TASK STATEMENT — Please copy the data below exactly, from its first line through the line holding "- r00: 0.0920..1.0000", and skip the pictures.

[[ STORED DATA open ]]

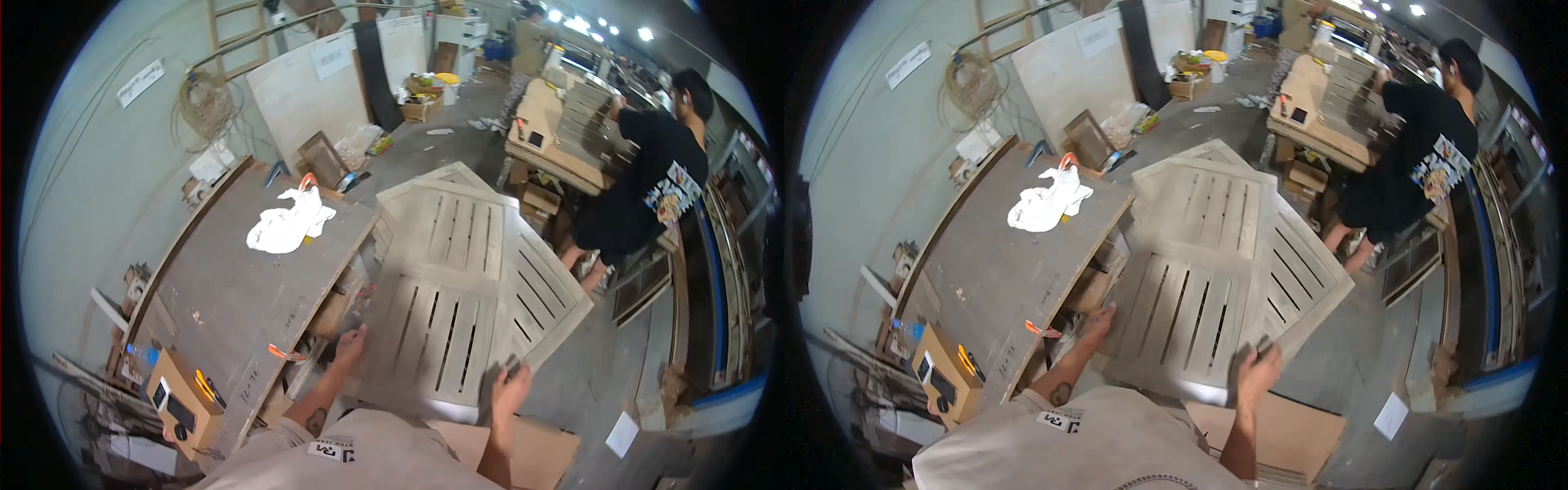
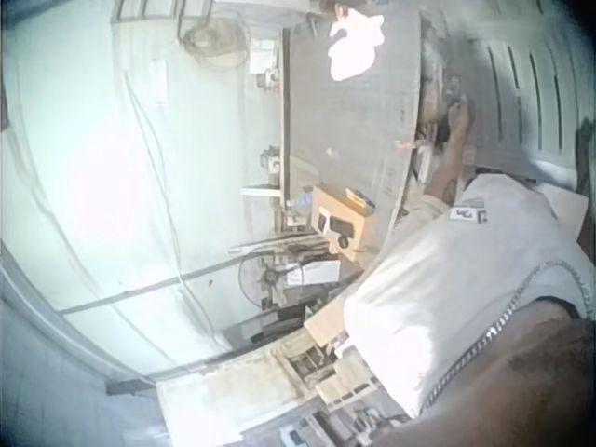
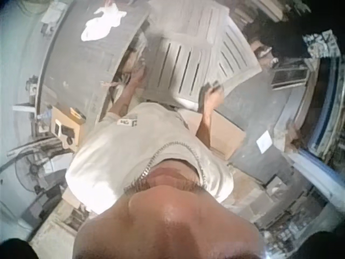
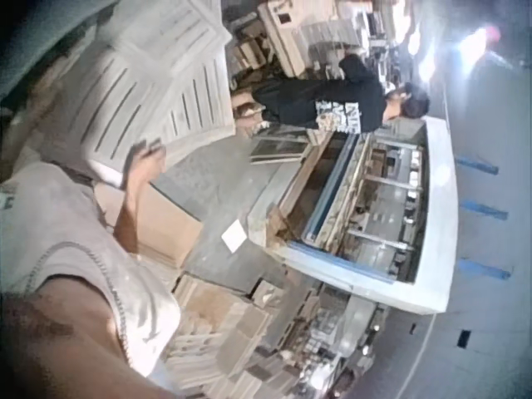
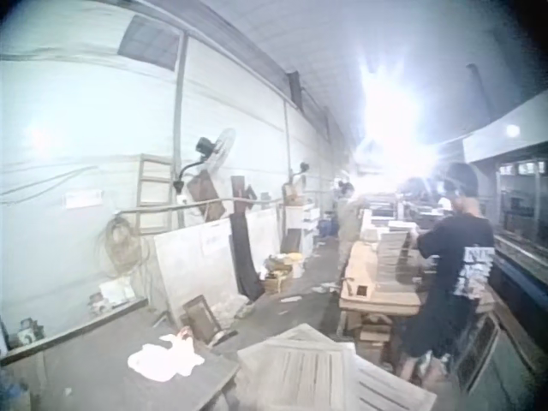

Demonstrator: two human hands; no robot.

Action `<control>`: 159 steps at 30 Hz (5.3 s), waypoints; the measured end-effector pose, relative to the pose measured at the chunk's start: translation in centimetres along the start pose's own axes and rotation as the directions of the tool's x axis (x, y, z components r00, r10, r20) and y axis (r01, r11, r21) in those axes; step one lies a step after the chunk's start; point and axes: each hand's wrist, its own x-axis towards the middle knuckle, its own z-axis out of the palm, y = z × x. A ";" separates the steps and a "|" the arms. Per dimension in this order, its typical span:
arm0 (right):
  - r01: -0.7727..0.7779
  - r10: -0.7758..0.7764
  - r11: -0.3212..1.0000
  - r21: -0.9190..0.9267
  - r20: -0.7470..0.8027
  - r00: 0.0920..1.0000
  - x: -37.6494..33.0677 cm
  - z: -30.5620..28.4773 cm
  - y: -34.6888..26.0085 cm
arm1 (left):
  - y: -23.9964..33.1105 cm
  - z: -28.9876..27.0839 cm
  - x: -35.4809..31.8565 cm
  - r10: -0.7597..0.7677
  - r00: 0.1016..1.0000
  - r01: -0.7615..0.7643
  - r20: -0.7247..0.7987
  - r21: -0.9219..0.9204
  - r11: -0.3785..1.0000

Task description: The person takes wooden slatted panels from a stack, places them on a workbench, and wipes the surfaces and edges with a white cloth.

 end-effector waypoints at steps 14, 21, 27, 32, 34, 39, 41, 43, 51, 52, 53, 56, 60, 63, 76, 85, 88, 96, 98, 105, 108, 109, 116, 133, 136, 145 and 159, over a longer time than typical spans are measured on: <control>-0.315 0.264 0.932 0.180 0.259 0.929 -0.2 3.1 3.7 | 5.6 -5.9 -6.1 0.000 0.980 0.003 -0.197 0.012 1.000; -0.225 0.064 0.893 0.389 0.385 0.921 -2.8 9.7 -8.3 | 0.8 -17.2 -8.9 -0.110 0.876 0.039 -0.470 -0.159 0.986; -0.008 -0.229 0.936 0.351 0.626 0.745 -3.7 18.0 -25.9 | -9.8 -25.4 -8.8 -0.291 0.618 0.059 -0.730 -0.325 0.944; 0.307 -0.480 0.877 0.371 0.633 0.607 -6.5 28.9 -36.9 | -14.5 -32.1 -8.2 -0.485 0.449 0.144 -0.750 -0.476 0.868; 0.433 -0.558 0.826 0.362 0.633 0.536 -8.8 31.7 -41.6 | -16.6 -33.8 -7.1 -0.559 0.333 0.107 -0.760 -0.558 0.823; 0.510 -0.578 0.793 0.335 0.678 0.454 -11.8 38.1 -47.6 | -21.1 -37.3 -3.0 -0.607 0.284 0.091 -0.743 -0.609 0.788; 0.536 -0.575 0.782 0.317 0.698 0.427 -12.7 39.3 -49.0 | -21.7 -38.4 -2.3 -0.610 0.257 0.085 -0.750 -0.611 0.787; 0.619 -0.612 0.719 0.315 0.708 0.351 -13.5 40.6 -50.6 | -22.4 -39.7 -1.3 -0.547 0.404 0.092 -0.733 -0.562 0.822; 0.828 -0.753 0.400 0.392 0.656 0.054 -13.1 50.8 -52.2 | -21.9 -39.5 0.8 -0.227 0.547 0.552 -0.806 0.144 0.821; 0.766 -0.629 0.524 0.373 0.775 0.053 -13.4 51.4 -52.1 | -21.6 -40.0 0.8 -0.354 0.619 0.559 -0.701 0.077 0.826; 0.771 -0.628 0.511 0.380 0.777 0.034 -14.0 51.3 -51.8 | -22.0 -39.8 0.9 -0.370 0.607 0.568 -0.704 0.059 0.821; 0.810 -0.766 0.392 0.436 0.642 0.025 -15.2 50.2 -50.3 | -24.4 -38.0 1.1 -0.354 0.584 0.550 -0.731 0.035 0.834; 0.764 -0.783 0.434 0.477 0.619 0.059 -16.3 48.0 -51.1 | -24.4 -38.0 0.7 -0.354 0.682 0.590 -0.640 0.195 0.784; 0.750 -0.758 0.493 0.442 0.642 0.119 -16.4 47.0 -50.7 | -23.5 -38.0 0.0 -0.371 0.675 0.594 -0.638 0.171 0.786; 0.731 -0.770 0.493 0.471 0.628 0.115 -17.3 46.9 -50.4 | -22.4 -39.3 -1.0 -0.433 0.629 0.646 -0.646 0.124 0.753; 0.787 -0.760 0.482 0.386 0.631 0.156 -18.1 48.1 -49.3 | -23.0 -39.9 -1.2 -0.379 0.711 0.600 -0.592 0.232 0.765; 0.835 -0.651 0.490 0.249 0.742 0.161 -18.3 47.5 -51.2 | -20.5 -44.7 -0.7 -0.519 0.800 0.594 -0.300 0.274 0.757; 0.811 -0.866 0.216 0.544 0.489 -0.098 -17.7 61.3 -64.1 | -27.4 -59.7 16.5 -0.039 0.443 0.540 -0.896 0.232 0.809; 0.794 -0.867 0.197 0.575 0.480 -0.133 -17.7 65.5 -66.3 | -29.3 -59.7 20.1 -0.073 0.375 0.611 -0.924 0.187 0.769; 0.956 -0.929 0.071 0.284 0.368 -0.041 -20.4 69.9 -68.6 | -29.8 -60.1 21.6 -0.132 0.313 0.666 -0.941 0.119 0.736; 0.977 -0.889 0.097 0.190 0.458 -0.001 -21.5 69.1 -71.1 | -29.2 -61.2 20.9 -0.288 0.342 0.650 -0.894 0.004 0.760; 0.976 -0.862 0.117 0.184 0.507 0.008 -21.5 69.4 -71.8 | -29.3 -61.5 21.3 -0.308 0.323 0.645 -0.895 -0.030 0.763; 0.954 -0.915 0.112 0.278 0.403 -0.010 -22.3 70.8 -71.2 | -32.1 -60.7 22.2 -0.003 0.254 0.660 -0.967 0.171 0.731; 0.954 -0.900 0.122 0.273 0.435 -0.010 -21.9 69.7 -71.5 | -30.2 -60.8 21.7 -0.114 0.331 0.603 -0.937 0.117 0.789; 0.956 -0.883 0.136 0.260 0.469 -0.002 -22.1 69.4 -71.7 | -29.8 -61.1 21.7 -0.183 0.340 0.630 -0.922 0.079 0.773; 0.959 -0.897 0.114 0.260 0.442 -0.013 -22.3 69.5 -72.1 | -29.5 -61.6 21.7 -0.203 0.348 0.670 -0.915 0.092 0.736; 0.961 -0.889 0.124 0.248 0.458 -0.003 -22.3 69.2 -71.6 | -30.3 -60.8 21.8 -0.145 0.322 0.668 -0.936 0.116 0.735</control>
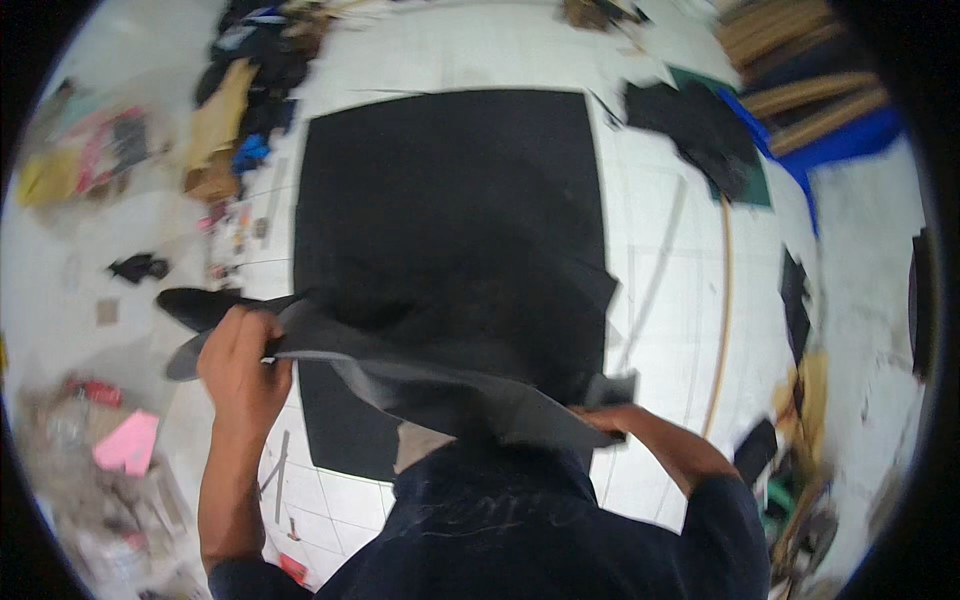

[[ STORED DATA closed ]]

WRITTEN REPLY —
Demonstrator: two human hands; no robot.

Action `<control>`: 159 steps at 30 Hz (5.3 s), waypoints; the measured end-effector pose, relative to the pose measured at the chunk's start: translation in centimetres along the start pose's own axes and rotation as the directions of the tool's x axis (x, y, z components r00, r10, r20) and y axis (r01, r11, r21) in those axes; step one lies a step after the chunk's start; point and axes: each hand's wrist, its own x-axis towards the middle knuckle, its own z-axis out of the palm, y = z × x. A ";" separates the steps and a "|" the arms. Per dimension in this order, its typical span:
arm0 (right):
  - r01: -0.7727..0.7779
  - r10: -0.7758..0.7764
  - r11: -0.3212..1.0000
  - r21: -0.9190..0.9267
  - r20: -0.7470..0.8027
  - r00: 0.0920..1.0000

Nothing else goes with this output.